# HF Coupon for dust



## new2woodwrk (Mar 16, 2015)

July issue of Wood magazine has the coupon for the 2hp dust collector @ $159.00 if anyone is interested.

Going to buy mine after the 1st (shop vac "ain't" making it and making way too much sawdust) - coupon good through 9/15/15


----------



## Dan3103 (Mar 24, 2015)

HF seems to keep that dust collector on sale all the time. I got mine for the same price about 3 months ago. 

The only thing I didn't like was the exhaust bag; it allows a lot of the fines to escape into the air. I replaced it with a Wynn filter, which cost about as much as the collector, but the fine dust is captured a lot better. I also built a Thein separator that works awesome. I searched the 'net and found this video and copied the design. It works great!

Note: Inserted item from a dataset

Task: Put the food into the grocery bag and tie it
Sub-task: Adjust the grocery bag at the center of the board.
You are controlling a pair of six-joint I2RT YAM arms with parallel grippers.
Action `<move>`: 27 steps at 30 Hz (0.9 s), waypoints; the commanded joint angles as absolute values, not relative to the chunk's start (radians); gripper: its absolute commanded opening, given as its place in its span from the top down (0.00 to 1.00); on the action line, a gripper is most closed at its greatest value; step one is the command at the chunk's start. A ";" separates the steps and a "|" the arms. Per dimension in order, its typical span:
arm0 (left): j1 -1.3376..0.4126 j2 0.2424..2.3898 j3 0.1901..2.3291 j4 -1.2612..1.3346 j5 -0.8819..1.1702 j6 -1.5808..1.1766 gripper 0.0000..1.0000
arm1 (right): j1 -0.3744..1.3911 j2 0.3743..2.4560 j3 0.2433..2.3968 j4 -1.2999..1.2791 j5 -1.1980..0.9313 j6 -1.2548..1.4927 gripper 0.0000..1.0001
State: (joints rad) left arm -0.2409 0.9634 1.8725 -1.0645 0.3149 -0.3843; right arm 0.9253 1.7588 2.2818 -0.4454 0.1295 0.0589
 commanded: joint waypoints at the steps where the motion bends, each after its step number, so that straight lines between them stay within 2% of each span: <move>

https://www.youtube.com/watch?v=32a_esE5NCs

More projects = more sawdust!! It's a vicious cycle, I tell ya


----------



## new2woodwrk (Mar 16, 2015)

Dan3103 said:


> HF seems to keep that dust collector on sale all the time. I got mine for the same price about 3 months ago.


Yah, sometimes I see it for $189 - not often at $159 - about every other month or so I think.

This coupon though is good for 3 1/2 months



Dan3103 said:


> More projects = more sawdust!! It's a vicious cycle, I tell ya


Tell me about, it's a vicious cycle and bottomless pit it seems.


----------